Once STR profiles have been computed for each sample in the dataset, they must
be merged together into a multisample STR profile. Multisample STR profiles
are produced by ExpansionHunterDenovo merge
command which has the following
parameters.
Required parameter | Description |
---|---|
--reference | The FASTA file to which the reads were aligned |
--manifest | TSV file with describing each sample |
--output-prefix | Common prefix for the output files |
Optional parameter | Description | Default |
---|---|---|
--min-unit-len | Shortest repeat unit to consider | 2 |
--max-unit-len | Longest repeat unit to consider | 20 |
The manifest file is a tab-delimited file whose columns contain sample id, case/control status, and absolute path to the EH Denovo output file. For example,
sample1 case /path/to/sample1.str_profile.json
sample2 case /path/to/sample2.str_profile.json
sample3 case /path/to/sample3.str_profile.json
sample4 control /path/to/sample4.str_profile.json
sample5 control /path/to/sample5.str_profile.json
sample6 control /path/to/sample6.str_profile.json
A multisample STR profile is a result of merging multiple single-sample STR
profiles. It is a JSON object containing counts of in-repeat reads across
all samples for each repeat motif. When two samples have overlapping or
nearby regions with anchored in-repeat reads corresponding to the same repeat
motif, these regions are merged together. By default, merge
operation merges
regions located within 500bp of one another.

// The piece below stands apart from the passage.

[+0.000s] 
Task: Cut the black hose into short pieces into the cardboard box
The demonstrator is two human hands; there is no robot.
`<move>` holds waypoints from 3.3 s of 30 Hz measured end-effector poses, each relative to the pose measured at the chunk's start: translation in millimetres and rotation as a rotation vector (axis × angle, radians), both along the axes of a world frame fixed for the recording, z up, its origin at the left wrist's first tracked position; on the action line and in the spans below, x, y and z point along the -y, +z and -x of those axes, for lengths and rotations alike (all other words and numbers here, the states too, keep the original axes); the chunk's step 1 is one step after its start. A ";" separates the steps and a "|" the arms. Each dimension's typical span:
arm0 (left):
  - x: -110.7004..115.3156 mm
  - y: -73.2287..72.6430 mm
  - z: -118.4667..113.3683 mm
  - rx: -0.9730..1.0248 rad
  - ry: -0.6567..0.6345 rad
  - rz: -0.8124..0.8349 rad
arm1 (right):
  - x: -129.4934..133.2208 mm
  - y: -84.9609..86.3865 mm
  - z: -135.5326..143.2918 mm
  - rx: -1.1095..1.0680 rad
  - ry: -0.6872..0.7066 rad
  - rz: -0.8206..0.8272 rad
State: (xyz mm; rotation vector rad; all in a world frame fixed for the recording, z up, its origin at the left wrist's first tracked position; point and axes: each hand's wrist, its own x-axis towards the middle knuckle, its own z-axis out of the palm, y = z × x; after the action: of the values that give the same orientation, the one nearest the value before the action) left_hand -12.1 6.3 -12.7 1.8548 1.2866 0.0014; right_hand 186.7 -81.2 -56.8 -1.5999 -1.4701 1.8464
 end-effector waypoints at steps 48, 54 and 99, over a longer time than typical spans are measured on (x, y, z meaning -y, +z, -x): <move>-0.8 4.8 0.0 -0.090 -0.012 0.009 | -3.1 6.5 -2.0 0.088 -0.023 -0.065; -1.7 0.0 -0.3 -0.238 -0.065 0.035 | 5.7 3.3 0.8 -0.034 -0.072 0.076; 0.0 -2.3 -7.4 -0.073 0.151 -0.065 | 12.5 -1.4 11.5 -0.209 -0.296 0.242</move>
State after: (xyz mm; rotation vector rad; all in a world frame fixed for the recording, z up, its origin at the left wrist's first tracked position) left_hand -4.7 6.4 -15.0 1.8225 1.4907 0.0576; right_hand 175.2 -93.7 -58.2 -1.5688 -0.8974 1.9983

Let's assume we have two (single-sample) STR profiles that we want to combine.
The first profile is the file sample1.str_profile.json
containing
{
"CCG": {
"AnchoredIrrCount": 7,
"IrrPairCount": 3,
"RegionsWithIrrAnchors": {
"chr1:100-1000": 7
},
"RepeatUnit": "CCG",
"ReadLength": 150,
"Depth": 30.0
}
}
And second profile is the file sample2.str_profile.json
containing
{
"AGG": {
"AnchoredIrrCount": 7,
"IrrPairCount": 2,
"RegionsWithIrrAnchors": {
"chr2:5000-5300": 7
},
"RepeatUnit": "AGG"
},
"CCG": {
"AnchoredIrrCount": 3,
"IrrPairCount": 10,
"RegionsWithIrrAnchors": {
"chr1:1150-1200": 3
},
"RepeatUnit": "CCG",
"ReadLength": 150,
"Depth": 40.0
}
}
To merge these profiles together we create a manifest file manifest.txt
sample1 case /path/to/sample1.str_profile.json
sample2 control /path/to/sample2.str_profile.json
and then run
ExpansionHunterDenovo merge \
--reference reference.fa \
--manifest manifest.txt \
--output-prefix example_dataset
The program generates a file example_dataset.multisample_str_profile.json
with the following content
{
"Counts": {
"AGG": {
"IrrPairCounts": {
"sample2": 2
},
"RegionsWithIrrAnchors": {
"chr2:5000-5300": {
"sample2": 7
}
}
},
"CCG": {
"IrrPairCounts": {
"sample1": 3,
"sample2": 10
},
"RegionsWithIrrAnchors": {
"chr1:100-1200": {
"sample1": 7,
"sample2": 3
},
}
}
},
"Parameters": {
"Depths": {
"sample1": 30.0,
"sample2": 40.0
},
"ReadLengths": {
"sample1": 150,
"sample2": 150
}
}
}